Dear eBay Community Member, 
[font=Arial, Verdana]  The bid that you entered for the item (  6029336196  ) has been cancelled. You can view the reason provided for the cancellation by selecting the (bid history) link from the individual item page.

Regards, 
eBay 
  [/font] 
 [font=Arial, Verdana]  [/font] 
 [font=Arial, Verdana]  Nutz....  [/font] 
 [font=Arial, Verdana]  Let the conjecture begin... :lol:   [/font] 
 [font=Arial, Verdana]  [/font] 
 [font=Arial, Verdana]  Scott
  [/font]


----------



## JordanZ870 (Nov 25, 2004)

So....how much do you think seller WAS offered for that datsun? Seller might as well have written "I am a cheating seller who wants to screw Epay" in NEON orange.
Makes me sick. This seller is as transparent as a fresh lexan body. 

Yes, I got up on the wrong side of the bed this morn. But I'll be dinged if I can figure out how I ended up between the mattress and the box-spring!


----------



## roadrner (Jul 21, 1999)

joez870 said:


> Yes, I got up on the wrong side of the bed this morn. But I'll be dinged if I can figure out how I ended up between the mattress and the box-spring!


 
Joez,
Look at it this way, at least you got up.  rr


----------



## WesJY (Mar 4, 2004)

I mean no offense - supposed if I am selling slot cars on ebay and someone offered me a good deal (will pay thru paypal right away) thru email then I would end the auction. I dont see anything wrong with it and can save the final value fee??? And also I have some bodies that I made doubles I would try and sell it before I relist it.. Am I missing something on this thread? 

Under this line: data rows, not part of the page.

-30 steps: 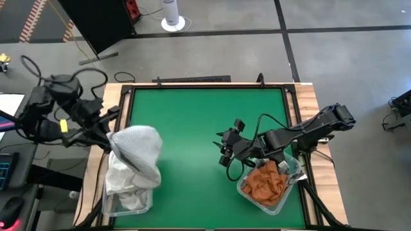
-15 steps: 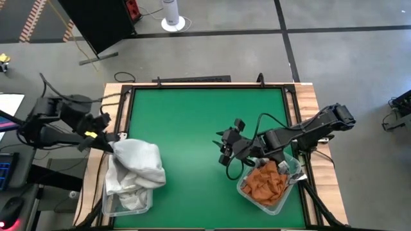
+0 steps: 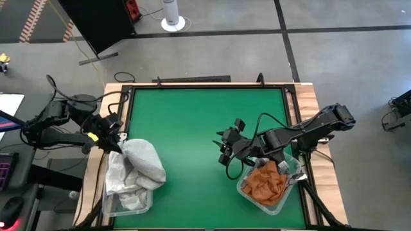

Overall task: Sort towels by color in basket
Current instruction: Put the gray towel into the left transparent bin

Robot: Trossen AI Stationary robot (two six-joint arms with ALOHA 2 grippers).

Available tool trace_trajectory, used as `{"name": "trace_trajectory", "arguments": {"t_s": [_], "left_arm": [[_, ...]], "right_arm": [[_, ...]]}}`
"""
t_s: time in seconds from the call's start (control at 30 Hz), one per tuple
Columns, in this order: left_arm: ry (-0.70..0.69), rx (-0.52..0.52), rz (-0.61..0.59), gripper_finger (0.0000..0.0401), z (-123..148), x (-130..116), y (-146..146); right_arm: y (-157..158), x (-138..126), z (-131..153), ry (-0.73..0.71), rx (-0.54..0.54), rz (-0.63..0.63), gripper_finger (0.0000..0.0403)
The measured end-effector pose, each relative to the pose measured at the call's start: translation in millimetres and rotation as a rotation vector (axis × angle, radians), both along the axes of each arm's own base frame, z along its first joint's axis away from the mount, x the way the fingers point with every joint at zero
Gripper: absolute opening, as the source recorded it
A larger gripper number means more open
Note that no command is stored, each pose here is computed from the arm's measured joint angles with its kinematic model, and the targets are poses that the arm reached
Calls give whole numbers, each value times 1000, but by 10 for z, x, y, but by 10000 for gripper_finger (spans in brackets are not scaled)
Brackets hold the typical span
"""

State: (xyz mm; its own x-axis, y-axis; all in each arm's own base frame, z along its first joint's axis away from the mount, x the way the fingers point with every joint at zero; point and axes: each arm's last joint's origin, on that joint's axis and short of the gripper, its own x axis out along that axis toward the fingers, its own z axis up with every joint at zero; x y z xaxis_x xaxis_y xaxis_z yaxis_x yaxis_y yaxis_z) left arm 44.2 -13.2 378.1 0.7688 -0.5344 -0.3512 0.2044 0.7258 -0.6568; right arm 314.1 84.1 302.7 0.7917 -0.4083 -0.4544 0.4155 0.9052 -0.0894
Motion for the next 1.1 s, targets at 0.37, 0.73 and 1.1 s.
{"name": "trace_trajectory", "arguments": {"t_s": [0.37, 0.73, 1.1], "left_arm": [[-389, 147, -450, 5, 75, 424, -125], [-153, 199, -602, 5, -195, 669, -516], [466, 296, -321, 5, -568, 648, -822]], "right_arm": [[-4, -7, -11, 14, -5, -1, 191], [-6, -10, -15, 19, -6, -1, 191], [-6, -11, -14, 16, -1, -5, 191]]}}
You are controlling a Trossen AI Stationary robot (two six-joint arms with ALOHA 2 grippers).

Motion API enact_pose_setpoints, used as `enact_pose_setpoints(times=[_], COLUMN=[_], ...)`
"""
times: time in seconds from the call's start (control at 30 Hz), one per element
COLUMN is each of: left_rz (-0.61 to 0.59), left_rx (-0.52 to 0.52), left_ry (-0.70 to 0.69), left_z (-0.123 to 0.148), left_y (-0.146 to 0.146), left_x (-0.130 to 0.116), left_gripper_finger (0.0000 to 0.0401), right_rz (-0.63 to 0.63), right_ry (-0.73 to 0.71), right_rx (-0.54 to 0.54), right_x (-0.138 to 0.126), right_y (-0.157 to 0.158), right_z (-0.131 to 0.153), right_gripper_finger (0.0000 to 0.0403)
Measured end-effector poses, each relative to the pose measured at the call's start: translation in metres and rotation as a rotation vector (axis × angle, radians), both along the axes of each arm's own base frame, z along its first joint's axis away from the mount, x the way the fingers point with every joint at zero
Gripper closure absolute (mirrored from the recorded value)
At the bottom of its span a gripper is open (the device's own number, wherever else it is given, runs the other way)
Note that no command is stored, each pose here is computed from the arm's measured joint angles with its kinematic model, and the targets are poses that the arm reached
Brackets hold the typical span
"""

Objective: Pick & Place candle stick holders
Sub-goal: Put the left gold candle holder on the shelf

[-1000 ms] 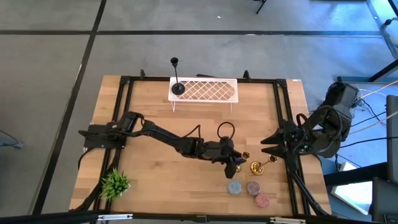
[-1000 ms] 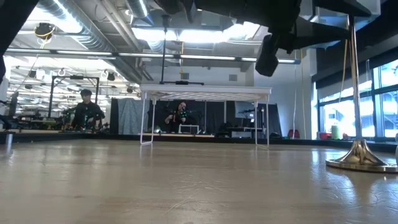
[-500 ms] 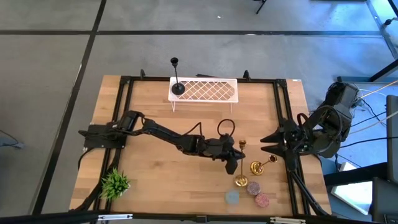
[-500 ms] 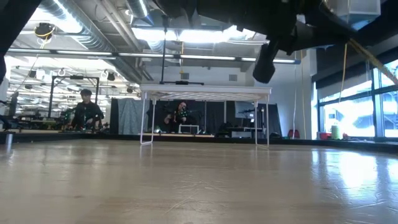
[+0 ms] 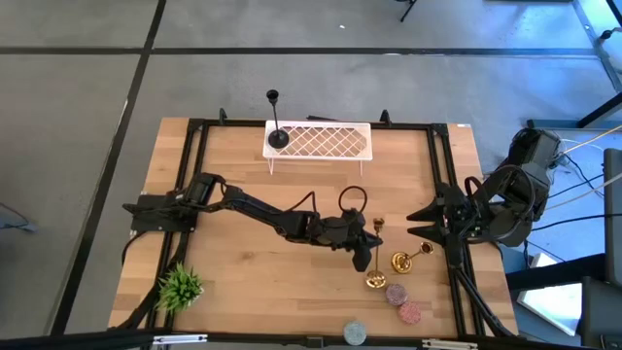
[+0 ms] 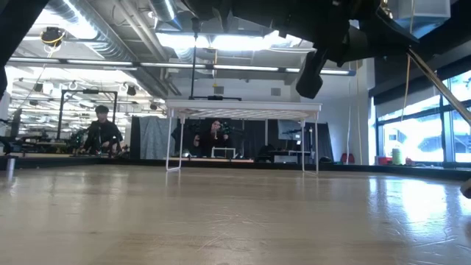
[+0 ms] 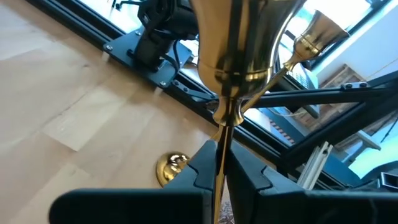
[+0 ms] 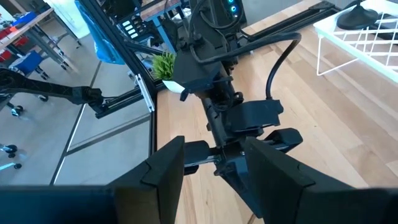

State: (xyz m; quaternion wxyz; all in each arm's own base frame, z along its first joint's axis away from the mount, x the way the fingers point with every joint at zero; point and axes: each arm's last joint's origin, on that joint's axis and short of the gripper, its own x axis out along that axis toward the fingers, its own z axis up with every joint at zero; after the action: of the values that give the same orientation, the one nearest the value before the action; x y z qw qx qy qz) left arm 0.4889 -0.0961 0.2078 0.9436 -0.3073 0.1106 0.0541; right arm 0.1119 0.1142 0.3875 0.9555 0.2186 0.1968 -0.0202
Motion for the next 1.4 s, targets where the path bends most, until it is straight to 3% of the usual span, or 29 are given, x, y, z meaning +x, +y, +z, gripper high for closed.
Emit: enact_pose_setpoints(times=[0.33,0.67,0.87,1.0,1.2,1.4], left_rz=[0.072,0.053,0.068,0.084,0.072,0.048], left_rx=[0.071,0.093,0.122,0.134,0.145,0.147], left_ry=[0.051,0.01,0.057,-0.005,-0.09,-0.098], left_z=[0.019,0.086,0.119,0.146,0.171,0.174], left_y=[0.012,0.032,0.038,0.041,0.043,0.042], left_x=[-0.009,-0.036,-0.063,-0.078,-0.093,-0.095], left_gripper_finger=[0.0389,0.0389,0.0389,0.0389,0.0389,0.0389], right_rz=[0.003,0.015,0.002,0.004,0.026,0.009], right_ry=[0.001,-0.003,-0.011,-0.011,-0.022,-0.019], right_rx=[-0.006,-0.039,-0.041,-0.056,-0.109,-0.139], right_x=[0.0,0.0,0.0,0.002,0.021,0.049], right_y=[0.0,0.0,0.0,-0.001,0.001,-0.006], right_z=[0.0,0.0,0.0,0.0,0.001,0.0], right_gripper_finger=[0.0231,0.0231,0.0231,0.0231,0.0223,0.0194])
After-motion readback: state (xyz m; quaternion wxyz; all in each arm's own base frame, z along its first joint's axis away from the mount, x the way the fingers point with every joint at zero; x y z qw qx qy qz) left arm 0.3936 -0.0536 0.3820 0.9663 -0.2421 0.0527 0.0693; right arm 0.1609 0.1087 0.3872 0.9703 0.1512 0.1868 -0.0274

I thought anyone would do anything to avoid the ebay fees? 

Wes


----------



## AfxToo (Aug 29, 2003)

> You can view the reason provided for the cancellation by selecting the (bid history) link


So what's the reason provided?


----------



## micyou03 (Apr 8, 2003)

Once i put something up for auction I let it go to the end, unless i really made a mistake in the listing or I lose or can't find the item. I would expect that any seller would do that (I know they don't). ebey is a company and their fees are reasonable as far as I am concerned, and they deserve their cut. Also it is dishonest to steal services.

Not to mention that it is unfair to current bidders as I'm sure Scott feels it is. 

There have been many auctions where people have made nice offers on things I was selling then I let the auction go and get way more than they offered. If someone is that anxious to make an offer, they probably feel they will have to pay more if they try and get it through the auction process.


----------



## WesJY (Mar 4, 2004)

micyou03 said:


> Once i put something up for auction I let it go to the end, unless i really made a mistake in the listing or I lose or can't find the item. I would expect that any seller would do that (I know they don't). ebey is a company and their fees are reasonable as far as I am concerned, and they deserve their cut. Also it is dishonest to steal services.
> 
> Not to mention that it is unfair to current bidders as I'm sure Scott feels it is.
> 
> There have been many auctions where people have made nice offers on things I was selling then I let the auction go and get way more than they offered. If someone is that anxious to make an offer, they probably feel they will have to pay more if they try and get it through the auction process.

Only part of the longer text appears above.